* _ACTION ITEM_: What you return should be the lines of the data containing "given", each in full.

* _MATERIAL PROVIDED_:
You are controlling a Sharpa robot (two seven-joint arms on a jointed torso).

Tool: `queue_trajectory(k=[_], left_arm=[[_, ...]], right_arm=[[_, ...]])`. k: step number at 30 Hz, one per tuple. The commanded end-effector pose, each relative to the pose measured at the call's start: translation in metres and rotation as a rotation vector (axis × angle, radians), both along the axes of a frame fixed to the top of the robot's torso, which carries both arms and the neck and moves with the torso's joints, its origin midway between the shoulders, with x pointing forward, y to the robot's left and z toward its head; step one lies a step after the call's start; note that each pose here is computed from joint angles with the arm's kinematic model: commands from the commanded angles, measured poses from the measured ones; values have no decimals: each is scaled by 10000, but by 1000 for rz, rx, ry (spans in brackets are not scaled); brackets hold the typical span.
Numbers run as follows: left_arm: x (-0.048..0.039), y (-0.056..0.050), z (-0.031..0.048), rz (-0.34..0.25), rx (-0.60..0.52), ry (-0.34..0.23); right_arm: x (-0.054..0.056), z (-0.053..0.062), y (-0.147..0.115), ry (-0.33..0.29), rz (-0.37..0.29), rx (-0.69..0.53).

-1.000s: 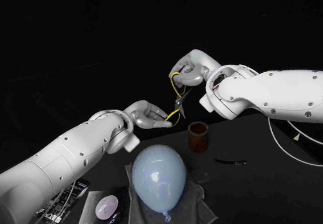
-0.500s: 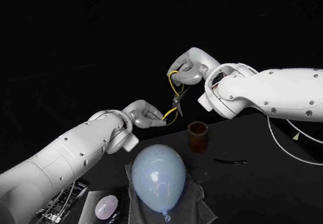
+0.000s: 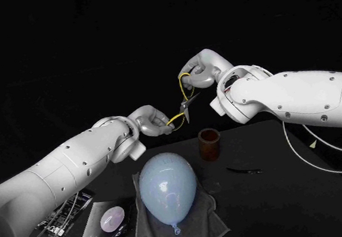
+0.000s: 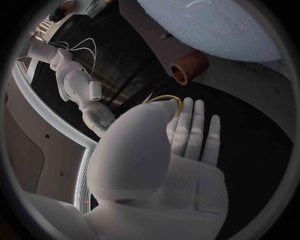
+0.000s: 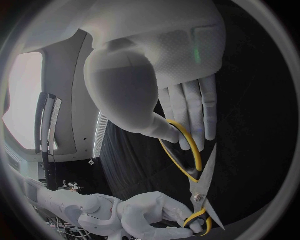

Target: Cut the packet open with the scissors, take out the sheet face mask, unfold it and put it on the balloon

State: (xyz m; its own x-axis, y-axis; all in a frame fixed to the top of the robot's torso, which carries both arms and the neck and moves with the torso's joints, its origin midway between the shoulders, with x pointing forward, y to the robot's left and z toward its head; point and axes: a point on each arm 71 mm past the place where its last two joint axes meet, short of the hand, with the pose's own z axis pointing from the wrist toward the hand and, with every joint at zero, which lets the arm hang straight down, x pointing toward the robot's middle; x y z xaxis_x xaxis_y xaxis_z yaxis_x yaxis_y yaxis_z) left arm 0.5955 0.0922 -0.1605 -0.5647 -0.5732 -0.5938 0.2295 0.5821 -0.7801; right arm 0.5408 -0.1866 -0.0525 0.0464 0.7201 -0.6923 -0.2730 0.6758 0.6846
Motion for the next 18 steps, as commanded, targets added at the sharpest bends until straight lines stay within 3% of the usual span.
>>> queue_trajectory(k=[1,10,18], left_arm=[[17,10,59,34,-84,-24],[45,101,86,91,-147,-8],[68,178,94,137,-165,-3]], right_arm=[[4,-29,41,18,30,-33],[19,-223,81,86,67,-109],[31,-468,176,141,111,-205]])
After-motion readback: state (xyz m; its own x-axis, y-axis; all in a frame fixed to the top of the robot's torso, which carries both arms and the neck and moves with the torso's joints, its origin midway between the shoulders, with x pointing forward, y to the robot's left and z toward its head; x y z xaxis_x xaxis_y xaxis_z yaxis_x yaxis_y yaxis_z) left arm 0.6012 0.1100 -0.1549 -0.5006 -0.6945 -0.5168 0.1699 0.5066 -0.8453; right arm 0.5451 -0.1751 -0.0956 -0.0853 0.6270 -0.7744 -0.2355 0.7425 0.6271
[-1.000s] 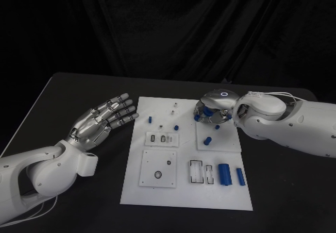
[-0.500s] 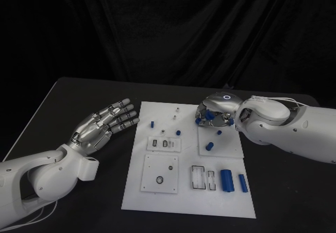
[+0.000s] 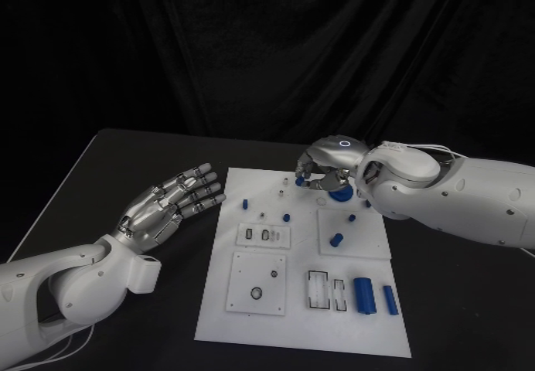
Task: Assemble the parts on the task board
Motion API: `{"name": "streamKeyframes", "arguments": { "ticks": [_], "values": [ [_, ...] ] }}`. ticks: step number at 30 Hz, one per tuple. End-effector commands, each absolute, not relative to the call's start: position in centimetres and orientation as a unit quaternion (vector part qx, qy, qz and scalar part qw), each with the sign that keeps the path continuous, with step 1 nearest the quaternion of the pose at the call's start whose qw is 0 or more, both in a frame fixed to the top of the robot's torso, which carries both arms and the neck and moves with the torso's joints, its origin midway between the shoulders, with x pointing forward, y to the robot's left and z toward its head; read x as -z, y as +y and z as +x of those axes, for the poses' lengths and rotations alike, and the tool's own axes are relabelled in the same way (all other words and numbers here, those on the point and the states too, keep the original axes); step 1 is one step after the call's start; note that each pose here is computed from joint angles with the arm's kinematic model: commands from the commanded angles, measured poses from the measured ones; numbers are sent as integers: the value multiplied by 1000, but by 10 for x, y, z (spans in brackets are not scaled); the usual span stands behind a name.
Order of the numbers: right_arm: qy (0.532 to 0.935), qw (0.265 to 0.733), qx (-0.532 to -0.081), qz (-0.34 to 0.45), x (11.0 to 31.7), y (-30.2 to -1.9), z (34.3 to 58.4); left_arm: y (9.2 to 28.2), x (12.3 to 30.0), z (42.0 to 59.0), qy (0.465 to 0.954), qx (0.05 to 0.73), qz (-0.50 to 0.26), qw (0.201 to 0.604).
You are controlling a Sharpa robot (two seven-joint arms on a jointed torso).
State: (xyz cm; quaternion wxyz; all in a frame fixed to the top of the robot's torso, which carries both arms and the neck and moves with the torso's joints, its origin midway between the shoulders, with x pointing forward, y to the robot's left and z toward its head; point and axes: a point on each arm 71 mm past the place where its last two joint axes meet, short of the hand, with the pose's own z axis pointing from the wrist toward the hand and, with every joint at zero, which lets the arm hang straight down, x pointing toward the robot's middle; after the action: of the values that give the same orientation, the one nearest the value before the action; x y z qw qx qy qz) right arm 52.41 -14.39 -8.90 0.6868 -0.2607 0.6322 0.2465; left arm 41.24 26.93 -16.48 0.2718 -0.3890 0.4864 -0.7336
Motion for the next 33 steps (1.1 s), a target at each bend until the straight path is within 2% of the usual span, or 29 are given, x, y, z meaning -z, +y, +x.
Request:
{"name": "streamKeyframes", "arguments": {
  "ticks": [1,13,33],
  "values": [
    [628,692,-251,-253,86,-141,531,275,150,410,405,782,-359,308],
    [629,698,-233,-249,87,-132,551,274,150,409,403,782,-362,306],
    [630,695,-237,-252,90,-127,551,276,151,411,404,781,-363,308]
  ]
}}
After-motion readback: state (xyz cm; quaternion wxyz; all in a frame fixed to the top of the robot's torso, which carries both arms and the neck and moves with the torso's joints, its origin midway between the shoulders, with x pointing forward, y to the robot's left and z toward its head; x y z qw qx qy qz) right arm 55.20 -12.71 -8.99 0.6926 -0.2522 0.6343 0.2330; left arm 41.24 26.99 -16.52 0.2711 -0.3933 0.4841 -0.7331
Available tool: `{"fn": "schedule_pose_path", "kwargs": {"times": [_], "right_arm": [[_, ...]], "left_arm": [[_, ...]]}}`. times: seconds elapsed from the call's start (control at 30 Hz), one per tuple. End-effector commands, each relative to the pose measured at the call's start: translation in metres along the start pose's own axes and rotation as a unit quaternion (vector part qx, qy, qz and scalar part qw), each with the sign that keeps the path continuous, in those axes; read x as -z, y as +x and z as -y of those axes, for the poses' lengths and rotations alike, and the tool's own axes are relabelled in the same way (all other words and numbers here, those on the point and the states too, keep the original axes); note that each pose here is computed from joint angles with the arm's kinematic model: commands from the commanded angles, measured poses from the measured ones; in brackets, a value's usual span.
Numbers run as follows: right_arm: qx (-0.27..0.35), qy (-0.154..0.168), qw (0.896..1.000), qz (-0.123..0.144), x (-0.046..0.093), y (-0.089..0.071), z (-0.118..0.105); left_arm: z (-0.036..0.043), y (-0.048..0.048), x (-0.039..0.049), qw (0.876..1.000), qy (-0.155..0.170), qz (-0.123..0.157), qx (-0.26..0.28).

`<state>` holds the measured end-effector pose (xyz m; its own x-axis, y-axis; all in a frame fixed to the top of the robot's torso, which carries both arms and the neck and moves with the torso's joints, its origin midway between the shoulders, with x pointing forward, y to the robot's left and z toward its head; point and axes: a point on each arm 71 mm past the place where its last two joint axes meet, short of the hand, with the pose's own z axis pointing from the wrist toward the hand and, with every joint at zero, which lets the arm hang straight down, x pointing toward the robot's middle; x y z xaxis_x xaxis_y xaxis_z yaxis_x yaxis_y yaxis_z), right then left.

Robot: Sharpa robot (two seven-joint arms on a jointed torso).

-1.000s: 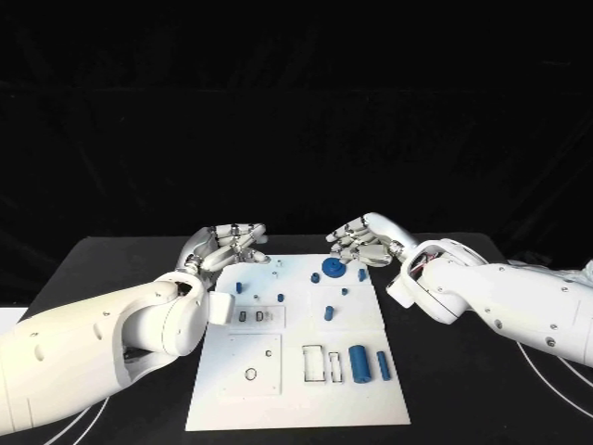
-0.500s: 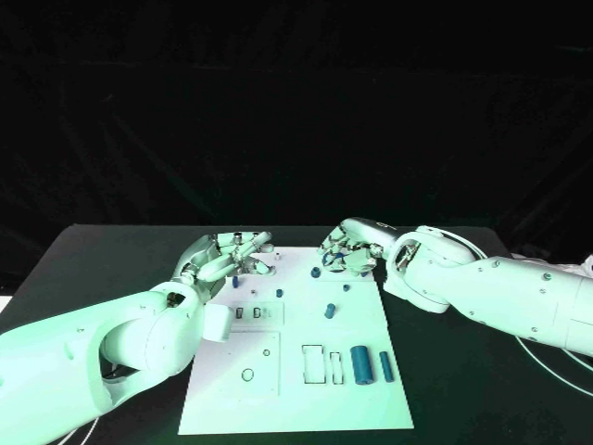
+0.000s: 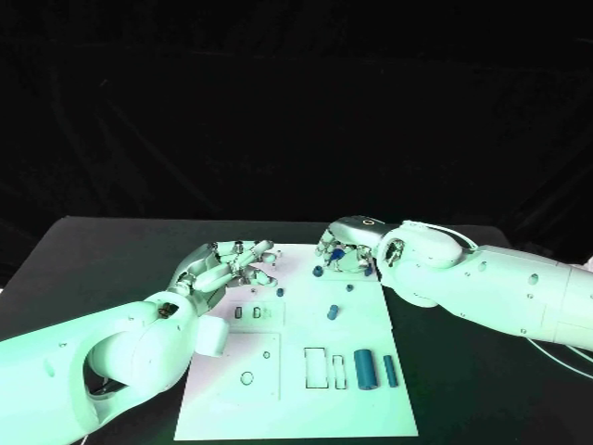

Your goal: Assemble the parts on the task board

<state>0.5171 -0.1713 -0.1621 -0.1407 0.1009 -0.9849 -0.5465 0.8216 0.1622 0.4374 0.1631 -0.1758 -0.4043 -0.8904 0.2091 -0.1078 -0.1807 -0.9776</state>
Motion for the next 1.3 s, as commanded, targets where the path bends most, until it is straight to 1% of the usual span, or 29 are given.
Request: {"fn": "schedule_pose_path", "kwargs": {"times": [0.03, 0.17, 0.47, 1.0, 1.3], "right_arm": [[0.053, 0.011, 0.998, -0.022, -0.001, 0.002, -0.001], [0.066, 0.014, 0.997, -0.029, -0.002, 0.002, -0.001], [0.081, 0.010, 0.996, -0.027, -0.004, 0.002, -0.005], [0.083, 0.002, 0.996, -0.024, -0.008, 0.002, -0.009], [0.081, -0.004, 0.996, -0.022, -0.009, 0.002, -0.011]], "left_arm": [[0.0018, 0.0054, 0.0006, 1.000, -0.002, -0.022, 0.010], [0.0034, 0.0064, 0.0012, 1.000, -0.001, -0.024, 0.011], [0.0054, 0.0058, 0.0011, 1.000, -0.001, -0.025, 0.010], [0.0049, 0.0073, -0.0005, 0.999, -0.004, -0.030, 0.011], [0.0037, 0.0065, -0.0025, 0.999, -0.007, -0.029, 0.011]]}}
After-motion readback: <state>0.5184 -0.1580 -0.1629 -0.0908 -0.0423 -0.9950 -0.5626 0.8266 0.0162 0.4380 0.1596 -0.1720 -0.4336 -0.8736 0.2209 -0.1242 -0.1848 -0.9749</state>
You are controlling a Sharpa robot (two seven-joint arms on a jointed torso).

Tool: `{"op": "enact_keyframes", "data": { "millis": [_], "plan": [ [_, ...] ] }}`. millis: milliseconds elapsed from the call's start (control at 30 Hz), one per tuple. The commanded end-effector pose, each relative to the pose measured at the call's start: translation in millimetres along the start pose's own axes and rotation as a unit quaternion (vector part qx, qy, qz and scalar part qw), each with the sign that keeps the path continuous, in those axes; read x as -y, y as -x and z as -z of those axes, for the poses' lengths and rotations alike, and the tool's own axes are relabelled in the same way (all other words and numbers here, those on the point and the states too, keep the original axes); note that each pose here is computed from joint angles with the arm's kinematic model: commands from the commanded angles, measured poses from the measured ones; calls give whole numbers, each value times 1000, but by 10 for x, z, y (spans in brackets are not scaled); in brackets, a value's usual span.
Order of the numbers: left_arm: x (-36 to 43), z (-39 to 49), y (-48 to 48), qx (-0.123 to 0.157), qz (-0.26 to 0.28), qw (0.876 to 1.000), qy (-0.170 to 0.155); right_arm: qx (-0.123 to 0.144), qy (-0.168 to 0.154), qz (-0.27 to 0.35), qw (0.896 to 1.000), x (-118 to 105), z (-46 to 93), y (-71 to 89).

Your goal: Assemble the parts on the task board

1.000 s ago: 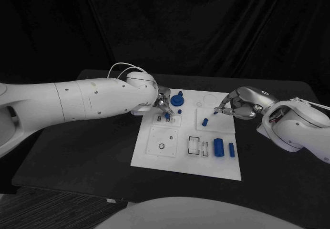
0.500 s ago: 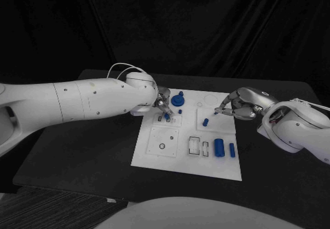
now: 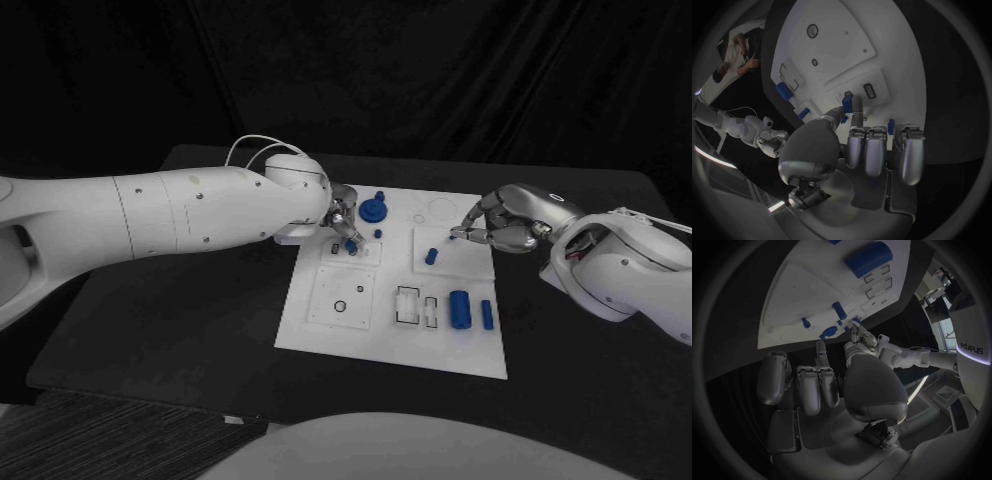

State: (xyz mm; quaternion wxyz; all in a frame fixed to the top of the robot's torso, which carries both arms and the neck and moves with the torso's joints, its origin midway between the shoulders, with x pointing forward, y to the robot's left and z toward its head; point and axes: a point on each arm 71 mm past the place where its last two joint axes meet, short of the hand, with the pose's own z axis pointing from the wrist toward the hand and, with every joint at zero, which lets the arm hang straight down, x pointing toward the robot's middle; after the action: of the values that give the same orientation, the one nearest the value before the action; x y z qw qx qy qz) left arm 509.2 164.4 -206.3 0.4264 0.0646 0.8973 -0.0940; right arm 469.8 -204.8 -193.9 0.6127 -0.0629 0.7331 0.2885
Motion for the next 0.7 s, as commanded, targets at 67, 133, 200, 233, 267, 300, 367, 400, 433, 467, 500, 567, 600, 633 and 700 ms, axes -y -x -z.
{"op": "enact_keyframes", "data": {
  "millis": [67, 133, 200, 233, 267, 300, 367, 400, 433, 467, 500, 567, 600, 633, 700],
  "plan": [
    [14, -7, -23, 0, 3, 1000, -1, -4, -10, 0, 1000, 16, 2, -14],
    [15, -12, -34, -2, 2, 1000, 0, -4, -10, 0, 1000, 15, 1, -16],
    [14, -16, -44, -4, 2, 1000, 0, -5, -10, 0, 1000, 14, 1, -17],
    [13, -18, -49, -4, 2, 1000, 1, -5, -11, 0, 1000, 15, 1, -17],
    [12, -20, -54, -4, 2, 1000, 1, -5, -11, 0, 1000, 16, 2, -17],
    [10, -21, -56, -5, 3, 1000, 2, -5, -11, 1, 1000, 17, 2, -18],
    [8, -25, -60, -5, 3, 1000, 2, -6, -11, 1, 1000, 20, 3, -19],
    [6, -26, -62, -5, 3, 1000, 3, -6, -12, 1, 1000, 21, 4, -19],
    [5, -27, -62, -5, 3, 1000, 3, -6, -12, 1, 1000, 22, 4, -20],
    [4, -29, -64, -5, 3, 1000, 4, -6, -12, 1, 1000, 23, 4, -21],
    [2, -30, -65, -6, 3, 1000, 4, -6, -12, 1, 1000, 23, 4, -22],
    [1, -31, -68, -6, 3, 1000, 4, -7, -13, 1, 1000, 23, 5, -24],
    [2, -32, -69, -6, 3, 1000, 4, -8, -13, 1, 1000, 24, 5, -25],
    [2, -33, -70, -6, 3, 1000, 4, -8, -13, 1, 1000, 24, 5, -26],
    [5, -35, -71, -6, 3, 1000, 4, -8, -13, 1, 1000, 26, 5, -28]
  ]
}}
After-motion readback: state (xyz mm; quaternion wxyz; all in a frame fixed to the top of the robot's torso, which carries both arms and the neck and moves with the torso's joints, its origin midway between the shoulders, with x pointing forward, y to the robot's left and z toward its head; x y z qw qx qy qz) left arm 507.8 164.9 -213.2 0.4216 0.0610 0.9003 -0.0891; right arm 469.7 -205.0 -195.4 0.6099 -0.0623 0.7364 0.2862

* _YOUR SOLUTION_:
Motion for the next 33 steps (1.1 s), a target at each bend until the straight path is within 2% of the usual span, or 29 are given, x, y, z meaning -z, +y, +x.
Motion for the next 1.3 s, as commanded, targets where the path bends most, until it is straight to 1% of the usual span, or 29 are given.

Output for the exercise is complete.